▶
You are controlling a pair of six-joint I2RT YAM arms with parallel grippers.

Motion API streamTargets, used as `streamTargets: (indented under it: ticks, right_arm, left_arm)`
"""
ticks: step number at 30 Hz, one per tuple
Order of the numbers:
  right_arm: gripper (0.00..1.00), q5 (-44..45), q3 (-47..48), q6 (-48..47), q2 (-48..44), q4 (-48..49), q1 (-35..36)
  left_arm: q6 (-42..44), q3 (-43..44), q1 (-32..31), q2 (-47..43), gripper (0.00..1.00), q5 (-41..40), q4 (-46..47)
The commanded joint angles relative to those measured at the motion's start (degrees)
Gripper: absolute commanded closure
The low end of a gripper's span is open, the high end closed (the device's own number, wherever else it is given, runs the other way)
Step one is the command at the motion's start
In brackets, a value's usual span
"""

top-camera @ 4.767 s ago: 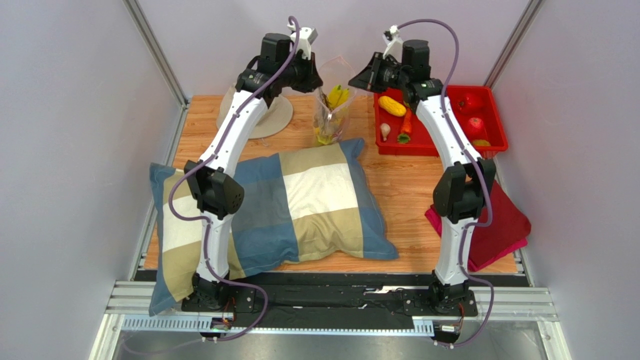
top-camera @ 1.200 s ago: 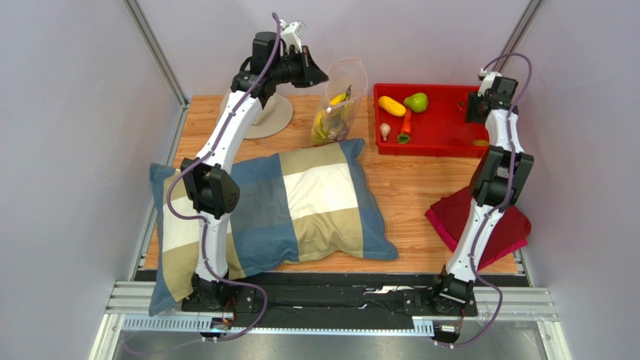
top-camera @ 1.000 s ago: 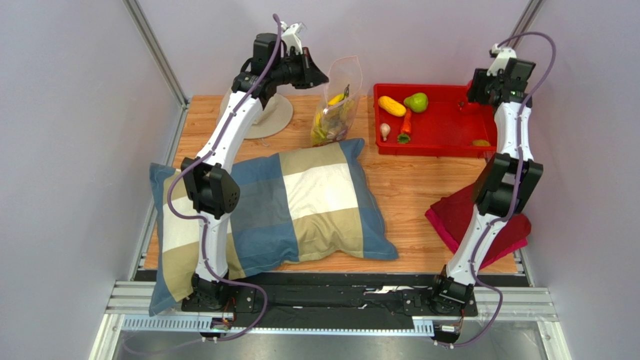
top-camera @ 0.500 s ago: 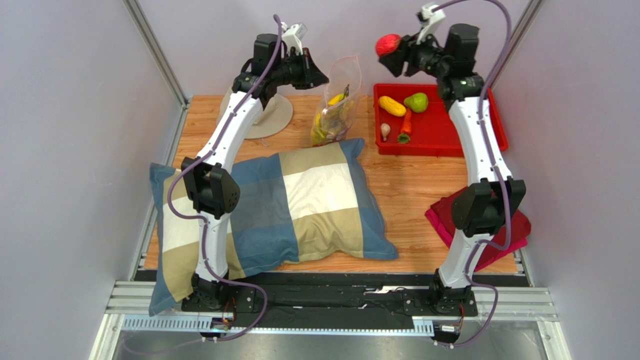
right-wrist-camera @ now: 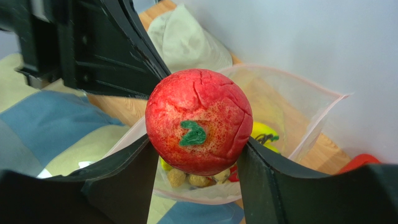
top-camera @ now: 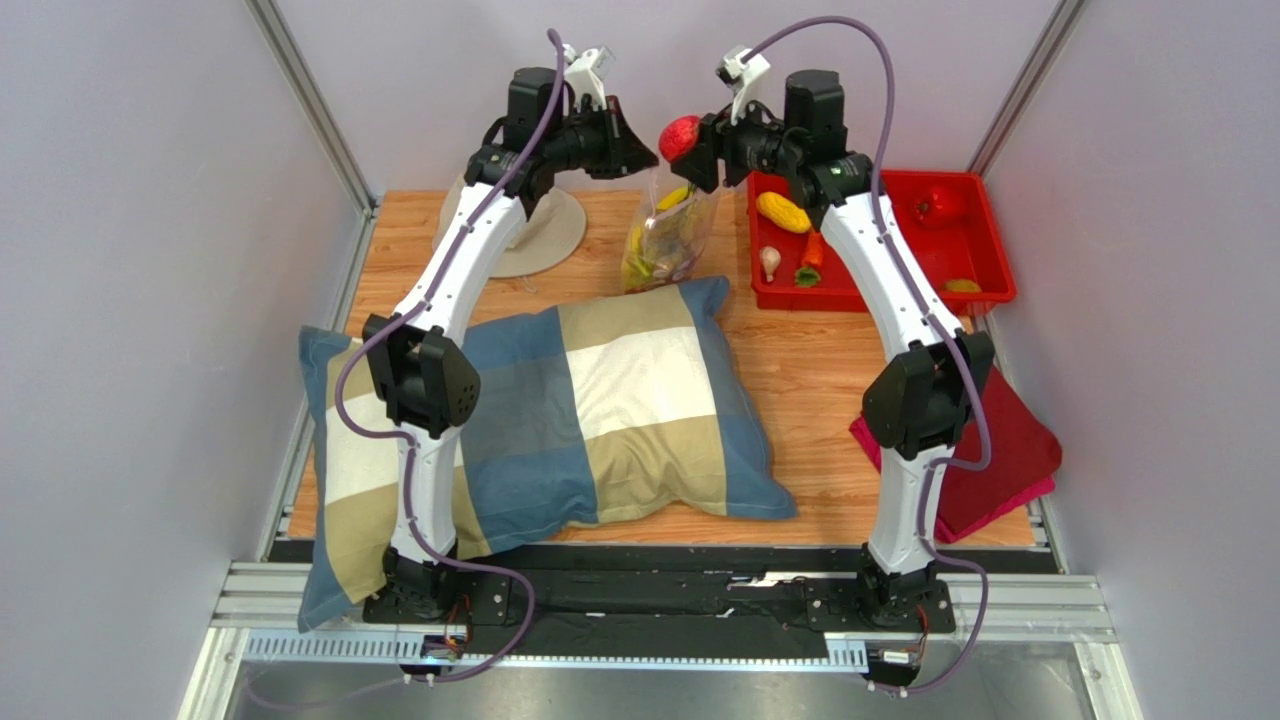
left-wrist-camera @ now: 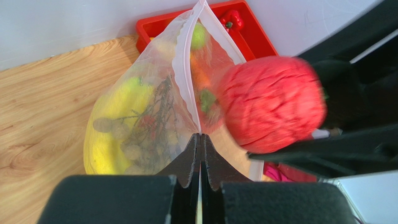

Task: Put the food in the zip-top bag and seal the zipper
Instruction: Place the fake fruit in the zipper food storage bag.

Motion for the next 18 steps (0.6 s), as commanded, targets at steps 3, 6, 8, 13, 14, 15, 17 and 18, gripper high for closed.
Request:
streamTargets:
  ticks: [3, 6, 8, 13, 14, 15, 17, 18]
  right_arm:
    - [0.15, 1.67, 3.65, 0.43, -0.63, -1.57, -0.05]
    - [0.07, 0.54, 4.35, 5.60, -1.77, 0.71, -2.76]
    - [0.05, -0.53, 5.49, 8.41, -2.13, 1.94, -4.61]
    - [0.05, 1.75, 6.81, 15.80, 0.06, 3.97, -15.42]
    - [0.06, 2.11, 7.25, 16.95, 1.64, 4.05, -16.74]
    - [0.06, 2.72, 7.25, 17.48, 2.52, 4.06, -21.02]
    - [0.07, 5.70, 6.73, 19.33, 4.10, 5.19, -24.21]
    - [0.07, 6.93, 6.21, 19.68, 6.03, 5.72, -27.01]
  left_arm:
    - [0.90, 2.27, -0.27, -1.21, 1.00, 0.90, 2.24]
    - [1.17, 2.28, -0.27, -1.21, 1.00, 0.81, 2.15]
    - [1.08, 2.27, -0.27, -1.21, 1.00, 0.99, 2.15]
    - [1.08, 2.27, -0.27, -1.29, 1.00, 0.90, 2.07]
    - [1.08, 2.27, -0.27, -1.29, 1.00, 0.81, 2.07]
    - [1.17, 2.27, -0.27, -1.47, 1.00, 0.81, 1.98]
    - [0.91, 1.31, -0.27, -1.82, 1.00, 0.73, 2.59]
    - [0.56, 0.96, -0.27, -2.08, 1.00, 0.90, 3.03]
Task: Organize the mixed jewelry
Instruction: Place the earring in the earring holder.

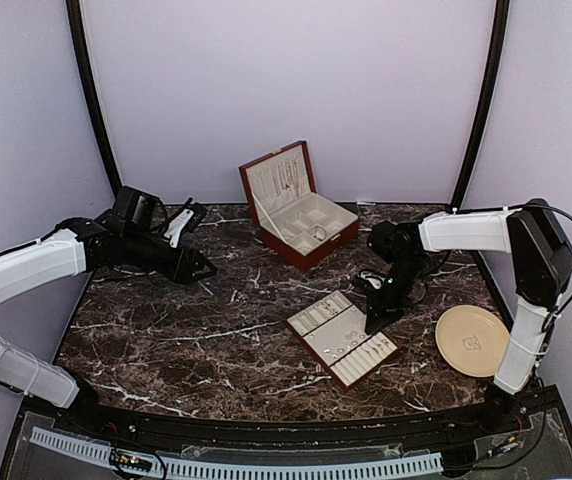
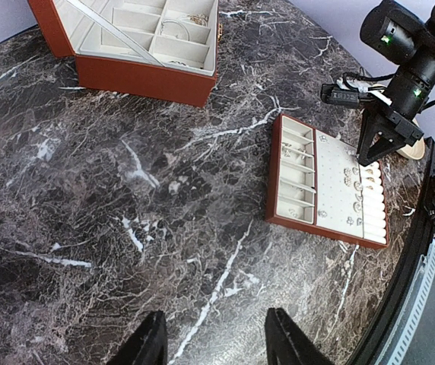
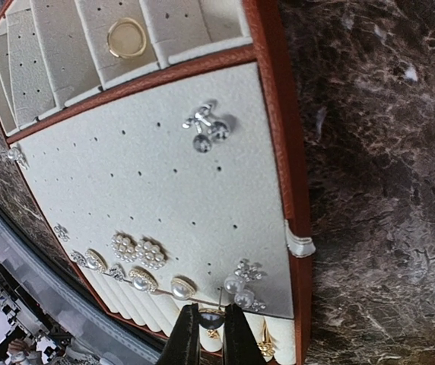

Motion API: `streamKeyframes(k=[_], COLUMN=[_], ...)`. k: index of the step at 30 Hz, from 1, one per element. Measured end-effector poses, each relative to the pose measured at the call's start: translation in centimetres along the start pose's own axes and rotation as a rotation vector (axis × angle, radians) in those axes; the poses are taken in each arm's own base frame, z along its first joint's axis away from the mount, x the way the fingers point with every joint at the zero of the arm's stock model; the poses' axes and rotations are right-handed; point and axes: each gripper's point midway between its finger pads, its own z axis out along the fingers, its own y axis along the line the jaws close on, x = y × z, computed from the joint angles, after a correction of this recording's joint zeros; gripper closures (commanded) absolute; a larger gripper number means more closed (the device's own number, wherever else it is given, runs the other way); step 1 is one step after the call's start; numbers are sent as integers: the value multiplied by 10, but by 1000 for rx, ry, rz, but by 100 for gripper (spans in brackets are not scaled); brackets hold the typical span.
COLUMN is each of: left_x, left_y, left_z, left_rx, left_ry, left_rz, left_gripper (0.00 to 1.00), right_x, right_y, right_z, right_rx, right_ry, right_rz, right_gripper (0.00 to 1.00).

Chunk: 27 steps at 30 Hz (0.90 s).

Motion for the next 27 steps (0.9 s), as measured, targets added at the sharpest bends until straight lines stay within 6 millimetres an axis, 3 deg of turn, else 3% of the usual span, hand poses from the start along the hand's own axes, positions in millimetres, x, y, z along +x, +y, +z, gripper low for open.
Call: streamKeyframes(k=[27], left_x=[0], left_y=[0], left_z=[0], left_rx=[0], left_ry=[-1], left_rz=[1], left_gripper=[55], right_x=[5], right_y=[1], right_z=[0], right_rx=[-7], right_ry=[21], right_rz=[9], right_gripper=[95])
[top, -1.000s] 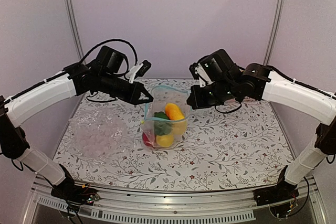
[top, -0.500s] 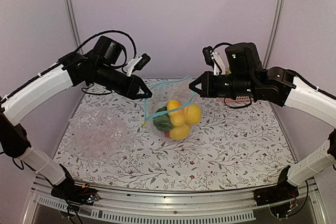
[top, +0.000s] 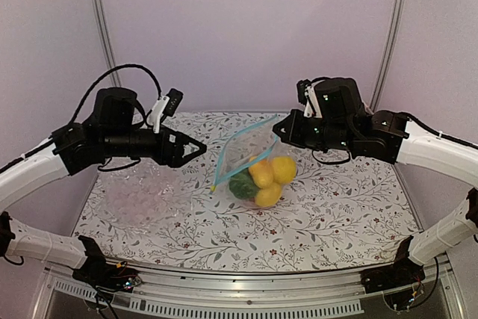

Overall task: Place the food in the zip-top bag and seal the zipper
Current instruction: Adjust the zipper food storage bag at the center of the board.

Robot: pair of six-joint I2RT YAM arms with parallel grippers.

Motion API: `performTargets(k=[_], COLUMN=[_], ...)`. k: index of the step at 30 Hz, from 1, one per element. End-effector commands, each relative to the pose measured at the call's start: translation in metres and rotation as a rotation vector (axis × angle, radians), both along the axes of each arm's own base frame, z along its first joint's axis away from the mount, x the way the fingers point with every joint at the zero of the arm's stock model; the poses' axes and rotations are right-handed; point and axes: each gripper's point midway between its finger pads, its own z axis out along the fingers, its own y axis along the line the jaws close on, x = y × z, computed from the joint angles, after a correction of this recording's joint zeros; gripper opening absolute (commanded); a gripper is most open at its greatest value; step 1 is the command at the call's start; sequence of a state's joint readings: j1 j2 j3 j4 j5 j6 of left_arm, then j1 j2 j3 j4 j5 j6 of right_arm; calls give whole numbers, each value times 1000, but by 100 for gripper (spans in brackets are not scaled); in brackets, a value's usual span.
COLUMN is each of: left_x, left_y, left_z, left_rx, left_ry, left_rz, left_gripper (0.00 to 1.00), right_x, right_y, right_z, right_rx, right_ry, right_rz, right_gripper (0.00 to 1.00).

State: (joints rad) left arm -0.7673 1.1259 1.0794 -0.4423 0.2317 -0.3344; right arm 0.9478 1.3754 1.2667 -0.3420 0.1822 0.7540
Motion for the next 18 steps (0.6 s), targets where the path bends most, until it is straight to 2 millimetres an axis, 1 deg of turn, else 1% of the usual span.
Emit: performTargets(k=[1, 4, 7, 11, 13, 15, 18], left_x=[-16, -32, -42, -46, -50, -45, -36], left_y=[-3, -2, -3, -6, -13, -15, -17], left_z=[-13, -24, -36, -60, -71, -84, -102], left_rx=[-107, -151, -154, -105, -82, -40, 13], left_ry=[-55, -66, -82, -85, -75, -70, -47], left_rz=[0, -9, -6, 20, 8, 38, 82], left_gripper=[86, 81, 78, 78, 78, 77, 71], right_x=[10, 11, 12, 14, 15, 15, 15], right_y=[-11, -11, -12, -12, -12, -10, -9], right_z=[23, 26, 28, 30, 31, 31, 31], right_rx=[63, 65, 68, 74, 75, 75, 77], right_ry=[-49, -55, -60, -62, -62, -61, -60], right_rz=[-84, -90, -97, -108, -110, -106, -103], right_gripper=[0, 0, 0, 0, 0, 0, 0])
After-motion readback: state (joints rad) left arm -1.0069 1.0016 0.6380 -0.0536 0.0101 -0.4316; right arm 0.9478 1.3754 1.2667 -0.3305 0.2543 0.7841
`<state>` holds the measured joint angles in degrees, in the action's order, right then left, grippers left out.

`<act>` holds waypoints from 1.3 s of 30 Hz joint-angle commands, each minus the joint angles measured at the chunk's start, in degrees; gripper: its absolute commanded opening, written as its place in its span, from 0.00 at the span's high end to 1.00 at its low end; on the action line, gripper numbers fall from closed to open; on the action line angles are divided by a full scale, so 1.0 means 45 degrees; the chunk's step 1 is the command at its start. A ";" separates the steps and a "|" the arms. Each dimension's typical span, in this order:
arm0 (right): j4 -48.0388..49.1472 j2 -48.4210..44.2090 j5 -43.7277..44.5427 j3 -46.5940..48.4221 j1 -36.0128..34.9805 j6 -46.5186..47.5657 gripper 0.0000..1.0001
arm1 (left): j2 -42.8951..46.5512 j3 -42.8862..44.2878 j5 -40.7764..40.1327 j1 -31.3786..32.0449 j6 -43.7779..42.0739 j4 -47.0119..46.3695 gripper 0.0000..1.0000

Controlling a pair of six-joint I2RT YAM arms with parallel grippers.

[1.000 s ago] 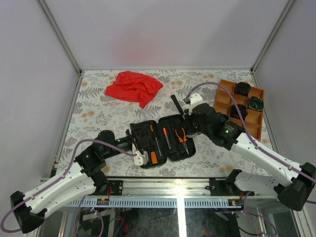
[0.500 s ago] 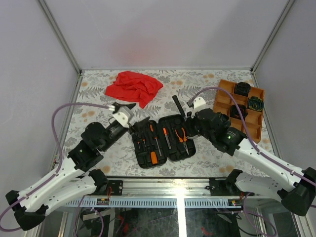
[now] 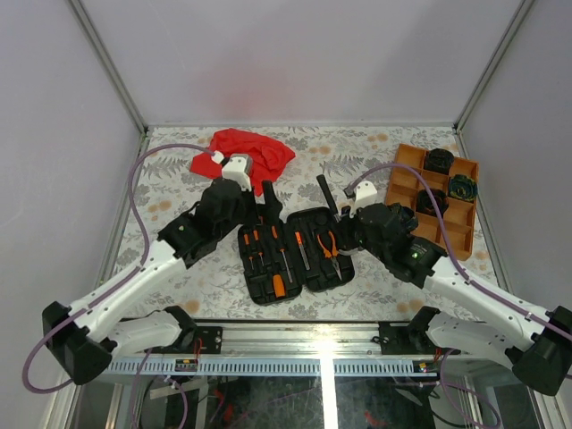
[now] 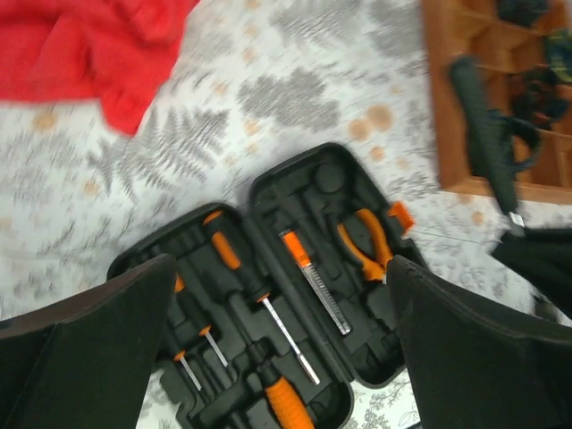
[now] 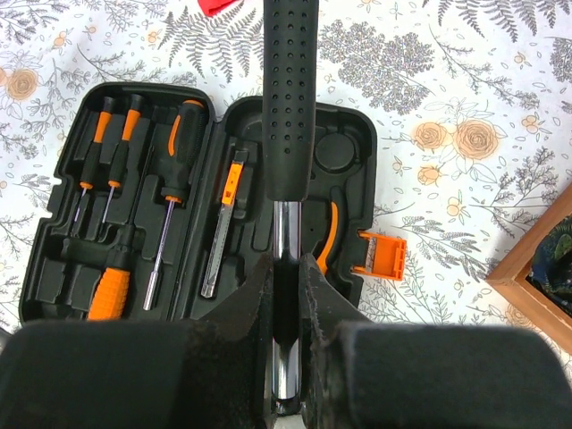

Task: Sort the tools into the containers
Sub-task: Pick up the hammer at the center of the board.

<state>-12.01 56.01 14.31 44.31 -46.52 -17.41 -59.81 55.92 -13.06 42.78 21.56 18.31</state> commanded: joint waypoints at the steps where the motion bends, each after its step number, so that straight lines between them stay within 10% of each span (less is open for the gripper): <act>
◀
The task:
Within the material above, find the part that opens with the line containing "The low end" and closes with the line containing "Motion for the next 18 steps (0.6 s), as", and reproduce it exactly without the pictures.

Your response:
The low end of a gripper's span is open, the high end closed (the device's own number, wherever else it is given, runs the other way)
Step one is the command at the motion's start
In brackets, a value's usual span
"""

top-camera @ 4.767 s ago: 
top-camera @ 1.200 s ago: 
top-camera @ 1.000 s ago: 
top-camera @ 0.500 s ago: 
right-wrist-camera @ now: 
top-camera @ now: 
left-wrist-camera @ now: 

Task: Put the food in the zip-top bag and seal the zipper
Instruction: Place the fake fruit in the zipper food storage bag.

Motion for the next 18 steps (0.6 s), as commanded, targets at steps 3, 6, 8, 13, 14, 15, 17 and 18, gripper high for closed.

The output requires no further additions.